LA BIENNALE SUMMER SCHOOL 2017
LA BIENNALE SUMMER SCHOOL 2017
This year’s La Biennale Summer School will consider the question of display and the applied arts. The applied arts, as a historic category, occupies an ambiguous territory in terms of display and perception. It can exist simultaneously in a museum, in a commercial shop window, and in the everyday setting of the home. As it moves through these different spaces, each with their own framing mechanisms and strategies, the objects in question take on different meanings.

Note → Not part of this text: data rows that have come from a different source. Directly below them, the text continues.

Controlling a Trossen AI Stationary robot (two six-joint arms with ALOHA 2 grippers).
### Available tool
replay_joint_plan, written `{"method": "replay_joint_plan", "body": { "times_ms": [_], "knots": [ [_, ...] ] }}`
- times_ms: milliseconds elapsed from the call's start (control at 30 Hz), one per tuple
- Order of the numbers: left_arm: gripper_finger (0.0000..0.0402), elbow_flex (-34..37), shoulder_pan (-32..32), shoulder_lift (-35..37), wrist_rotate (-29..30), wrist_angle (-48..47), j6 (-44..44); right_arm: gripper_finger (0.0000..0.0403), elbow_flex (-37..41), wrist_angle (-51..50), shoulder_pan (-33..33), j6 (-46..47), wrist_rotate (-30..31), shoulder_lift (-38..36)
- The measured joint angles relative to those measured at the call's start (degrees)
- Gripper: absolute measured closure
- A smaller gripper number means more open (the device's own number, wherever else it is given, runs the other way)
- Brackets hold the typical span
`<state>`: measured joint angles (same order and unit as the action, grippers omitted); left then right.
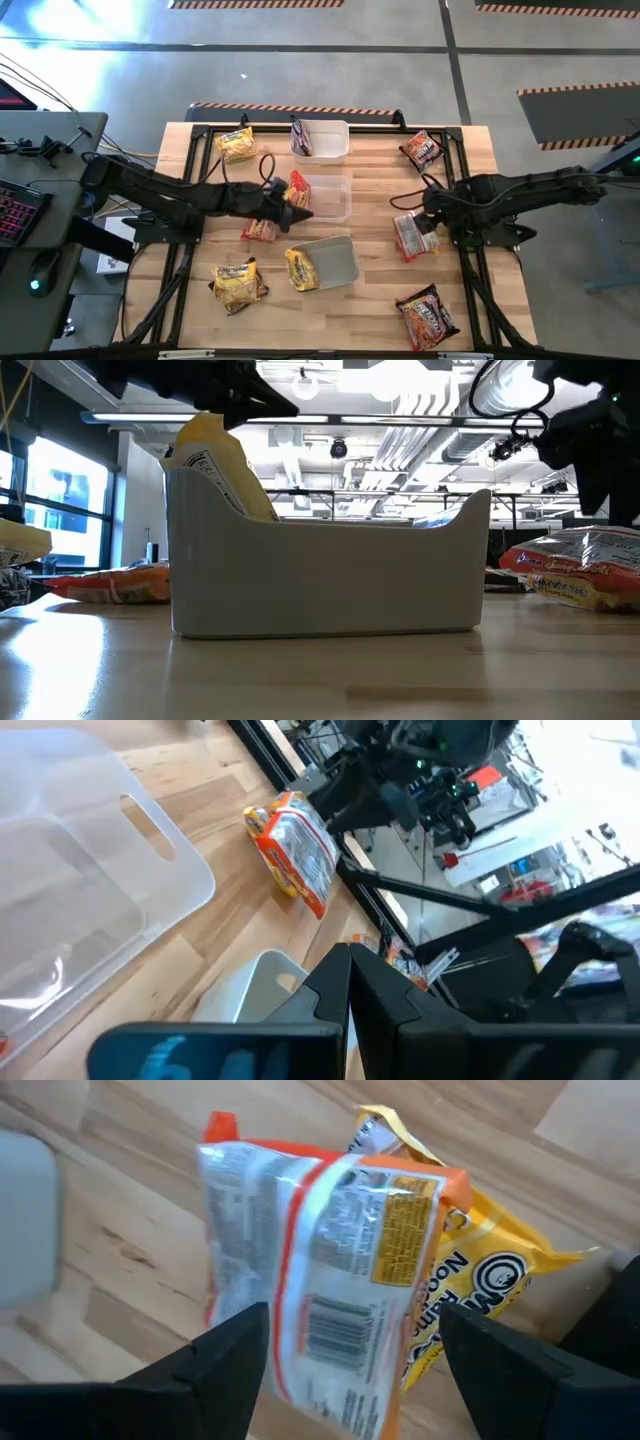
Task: Sort Maruchan noodles
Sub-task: Put the orange noodle pack into the transparent bin
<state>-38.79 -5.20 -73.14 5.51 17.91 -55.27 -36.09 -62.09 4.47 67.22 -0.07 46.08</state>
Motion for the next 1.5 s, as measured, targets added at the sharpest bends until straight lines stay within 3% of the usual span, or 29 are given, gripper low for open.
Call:
{"method": "replay_joint_plan", "body": {
  "times_ms": [433,600,767,933,1100,1300,1500],
  "knots": [
    [0.0401,0.00,10.12,0.00,-19.82,0.00,4.53,0.0141,4.80,7.23,0.02,-0.17,1.10,0.39],
    [0.0401,0.00,11.88,0.00,-24.63,-0.02,7.51,0.0179,5.18,7.89,0.02,-0.20,1.40,0.90],
    [0.0401,0.00,13.19,-0.02,-25.87,0.13,10.75,0.0230,5.18,10.95,0.02,-1.95,3.07,0.90],
    [0.0401,0.00,13.80,-0.02,-25.37,0.26,6.62,0.0286,5.03,13.71,0.02,-4.96,3.05,0.79],
    [0.0401,0.00,15.21,-0.02,-24.53,0.42,-0.01,0.0332,2.61,15.72,0.02,-12.86,4.27,0.79],
    [0.0376,0.00,16.10,-0.02,-24.43,0.42,-0.71,0.0364,-1.71,20.87,0.02,-28.27,11.22,0.76],
    [0.0324,0.00,15.23,-0.07,-23.50,0.78,-1.64,0.0378,-3.38,40.55,0.00,-47.76,14.04,0.70]
  ]
}}
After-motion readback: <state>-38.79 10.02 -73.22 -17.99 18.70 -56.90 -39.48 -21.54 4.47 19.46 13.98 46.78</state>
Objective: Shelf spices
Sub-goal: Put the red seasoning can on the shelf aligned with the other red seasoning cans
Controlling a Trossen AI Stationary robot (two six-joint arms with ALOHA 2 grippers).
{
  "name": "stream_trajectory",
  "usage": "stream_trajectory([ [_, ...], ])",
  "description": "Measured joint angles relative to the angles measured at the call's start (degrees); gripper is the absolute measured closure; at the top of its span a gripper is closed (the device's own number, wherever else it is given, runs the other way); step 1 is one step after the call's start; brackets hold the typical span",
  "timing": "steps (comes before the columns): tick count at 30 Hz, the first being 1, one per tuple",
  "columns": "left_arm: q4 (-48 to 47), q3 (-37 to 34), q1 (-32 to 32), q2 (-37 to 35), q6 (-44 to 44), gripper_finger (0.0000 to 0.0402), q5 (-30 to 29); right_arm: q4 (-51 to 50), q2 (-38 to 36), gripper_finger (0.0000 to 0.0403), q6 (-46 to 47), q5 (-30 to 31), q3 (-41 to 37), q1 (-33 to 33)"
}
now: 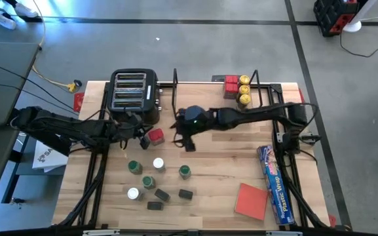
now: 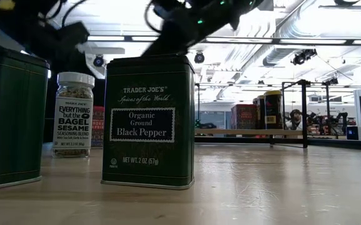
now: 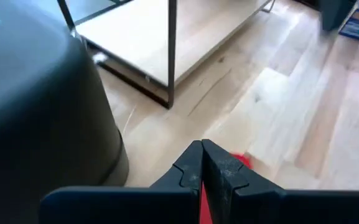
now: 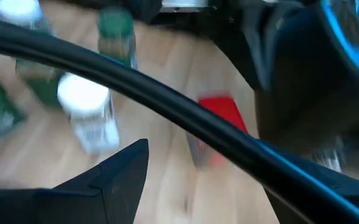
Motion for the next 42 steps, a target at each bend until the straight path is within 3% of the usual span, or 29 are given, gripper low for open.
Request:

As such, they offer a uniquely rich object lesson in the operations and values of our different cultural institutions.
What is the ideal scenario in which to present objects that can represent high art, daily culture, or intimate personal stories?
The 2017 Summer School will investigate different strategies of display for the Applied Arts, and in so doing speculate on the Applied Arts Pavilion itself, and what an Applied Arts Pavilion for the 21st Century could be.
Participants will experience during two weeks with artists and theorists from various fields, the evolving history of curatorial and commercial display, the nuances between exhibition for fine art, applied art, and other types of objects and the alternative and new strategies for display;
Lessons, practical workshops, and behind-the-scenes visits to the 57th International Art Exhibition, the Historical Archives of La Biennale di Venezia, and other locations around Venice will be planned.
The Summer School will be closely related—in space and in spirit—to Jorge Pardo’s installation work. Pardo has continuously questioned the framing and viewing of things: from building an entire house to be lived in (4166 Sea View Lane) as an installation piece for MOCA in the 1990s; to his lobby redesign of the Dia Center in NYC in 2000; to providing sculptural armatures for the display of pre-Columbian artefacts at LACMA in 2008; to his ambitious series of buildings in Tecoh, Mexico, Pardo has created work that goes beyond the white cube, challenging where and how art can be shown. His installation in the Applied Arts Pavilion will provide a stimulating departure point for the Summer School’s debates, tours and projects.
About the Applied Arts Pavilion
The Applied Arts Pavilion is a partnership between La Biennale di Venezia and the Victoria and Albert Mu- seum, and is intended to serve as testing ground for ideas concerning art, design and architecture, and their relationship with contemporary everyday life. As such, the Summer School is intended to complement the pavilion, by digging deeper into the ideas presented in the exhibition, through lectures, excursions, debates, and workshops.